Capítulo 12 - O estruturalismo e a história
Este é o capitulo mais teórico do livro, portanto o mais cansativo. O estruturalismo tem sua origem na etnologia, que tem uma base teórica mais complexa, pois é o "Conjunto dos estudos antropológicos que procuram generalizar e sistematizar, por meio de comparação, análise e interpretação, os conhecimentos a respeito dos diferentes povos e suas culturas, obtidos através da etnologia." (Dicionário Aurélio). Que de forma mais simples, a etnologia é o estudo histórico dos povos e suas culturas. No texto o etnólogo Lévi-Strauss faz duras críticas à história pelos métodos que utiliza para o conhecimento histórico, principalmente sobre valor dos acontecimentos e da cronologia, que são próprios da história. O texto é bem cansativo e teórico e não acrescenta nada à pesquisa história antiga e contemporânea. Parece que Paul Veyne está certo: "Que o método histórico não sofreu nenhuma mudança desde Heródoto e Túcídides.". O historiador, disse Tucídides: '... deve se aplicar à busca da verdade e, para tanto, examinar os documentos mais fiáveis, mais próximos dos fatos relatados, confrontar os testemunhos divergentes, desconfiar dos erros veiculados pela opinião comum..." Todos estes preceitos permanecem válidos ainda hoje... e talvez para sempre no estudo histórico. (Livro As escolas históricas, p. 8). Apesar de complicado, no final tudo se resolve com clareza, pois percebe-se na história estruturalista ou Antropologia Histórica uma busca com mais profundidade do conhecimento, do fato, do sujeito, e para isto tem que se apropriar das outras ciências sociais. E novamente Veyne no ajuda na compreensão:

Capítulo 13 - A dúvida sobre a história
Neste capítulo o autor coloca as principais dúvidas surgidas ao longo do tempo sobre a capacidade e "métodos" da História de desvendar o passado. Por mais que se fale da preocupação da História com o presente, percebemos pelo texto a tentativa insistente de compreensão do conhecimento do passado. Dá pra perceber claramente que a História é uma "ciência" do passado. Vários historiadores são investigados sobre seus pensamentos sobre o conhecimento histórico, além do estudo de vários conceitos e escolas históricas. No final, chegamos à conclusão que a História nunca vai chegar a reconstituir o passado em sua integridade, e que a figura do historiador é inseparável de sua produção historiográfica. O historiador Paul Veyne me parece, com sua crítica sempre presente, o que se aproxima melhor do que conhecemos e estudamos como história: "Uma narrativa verídica que relata 'acontecimentos que têm o homem como ator', submetendo-se às exigências do gênero narrativo: 'como o romance, a história tria, simplifica, organiza, faz um século caber numa página'. Essa narração é centrada no individual, ou seja, em seres e acontecimentos situados num momento preciso do tempo." (p.322). E a discussão sobre a dúvida sobre a história continua, mas no final, sua importância é reconhecida: "... sob todas as suas formas está a serviço da sociedade presente." (p. 335).

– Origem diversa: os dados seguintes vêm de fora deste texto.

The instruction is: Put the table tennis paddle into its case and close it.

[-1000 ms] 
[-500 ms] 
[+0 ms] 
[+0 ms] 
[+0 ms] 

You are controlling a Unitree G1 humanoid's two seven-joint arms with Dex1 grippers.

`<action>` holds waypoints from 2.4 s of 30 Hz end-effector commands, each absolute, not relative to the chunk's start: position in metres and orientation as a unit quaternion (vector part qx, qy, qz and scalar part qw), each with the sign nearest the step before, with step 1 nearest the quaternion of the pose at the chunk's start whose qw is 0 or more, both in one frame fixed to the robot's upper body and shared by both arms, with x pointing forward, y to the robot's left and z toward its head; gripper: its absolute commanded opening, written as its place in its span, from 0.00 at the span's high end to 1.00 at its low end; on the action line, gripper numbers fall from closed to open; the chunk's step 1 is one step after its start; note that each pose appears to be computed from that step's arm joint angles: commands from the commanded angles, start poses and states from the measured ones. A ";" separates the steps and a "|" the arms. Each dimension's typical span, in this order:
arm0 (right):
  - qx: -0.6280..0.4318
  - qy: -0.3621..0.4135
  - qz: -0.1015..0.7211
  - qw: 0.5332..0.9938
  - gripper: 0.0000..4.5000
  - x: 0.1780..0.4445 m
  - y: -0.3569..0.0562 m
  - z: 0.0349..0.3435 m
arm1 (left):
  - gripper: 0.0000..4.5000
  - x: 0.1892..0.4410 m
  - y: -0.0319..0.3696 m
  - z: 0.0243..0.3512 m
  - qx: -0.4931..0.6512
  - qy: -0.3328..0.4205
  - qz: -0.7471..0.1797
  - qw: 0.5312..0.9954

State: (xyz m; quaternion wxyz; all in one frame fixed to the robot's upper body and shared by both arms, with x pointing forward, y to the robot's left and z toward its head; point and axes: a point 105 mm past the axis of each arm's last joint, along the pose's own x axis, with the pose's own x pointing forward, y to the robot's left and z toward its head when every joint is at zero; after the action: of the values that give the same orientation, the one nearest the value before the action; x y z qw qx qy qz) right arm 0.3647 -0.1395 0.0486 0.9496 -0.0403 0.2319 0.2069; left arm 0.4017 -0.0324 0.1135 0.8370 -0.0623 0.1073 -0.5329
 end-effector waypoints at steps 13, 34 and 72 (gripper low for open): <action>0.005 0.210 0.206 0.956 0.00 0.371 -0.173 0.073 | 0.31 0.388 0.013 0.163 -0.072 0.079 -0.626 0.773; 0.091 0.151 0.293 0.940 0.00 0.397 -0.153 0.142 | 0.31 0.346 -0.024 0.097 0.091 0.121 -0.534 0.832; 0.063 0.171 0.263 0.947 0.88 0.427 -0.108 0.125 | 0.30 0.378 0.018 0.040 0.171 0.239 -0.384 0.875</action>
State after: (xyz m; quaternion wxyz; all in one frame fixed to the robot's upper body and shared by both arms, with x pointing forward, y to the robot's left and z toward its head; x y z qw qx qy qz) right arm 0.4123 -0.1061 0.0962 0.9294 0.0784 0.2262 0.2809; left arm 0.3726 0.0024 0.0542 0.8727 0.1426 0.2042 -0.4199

Capítulo 14 - A renovação da história política
O texto começa com uma crítica da Escola dos Annales sobre a História Política, inclusive afirmando que nunca teve uma história política, mas sim uma história positivista e historicista da valorização dos grandes acontecimentos e líderes. Mas no final, sua renovação alcança uma história total englobando o método e o objeto da Escola dos Annales. Notamos que existe uma verdadeira batalha entre os historiadores sobre a melhor escola da História, que no fundo acabam misturando métodos e fontes de pesquisas das várias escolas da historiografia.

Conclusão
O autor mostra o objetivo do livro, realçando o que não deveria ser feito, ou seja, estudar todos os historiadores. sendo que alguns não fazem parte de nenhuma "escola" histórica. Questiona o valor da palavra "escola" para o estudo proposto. Enfatiza as lacunas deixadas, e que poderão ser resolvidas em uma próxima publicação e insiste no papel social e histórico do historiador em sua produção.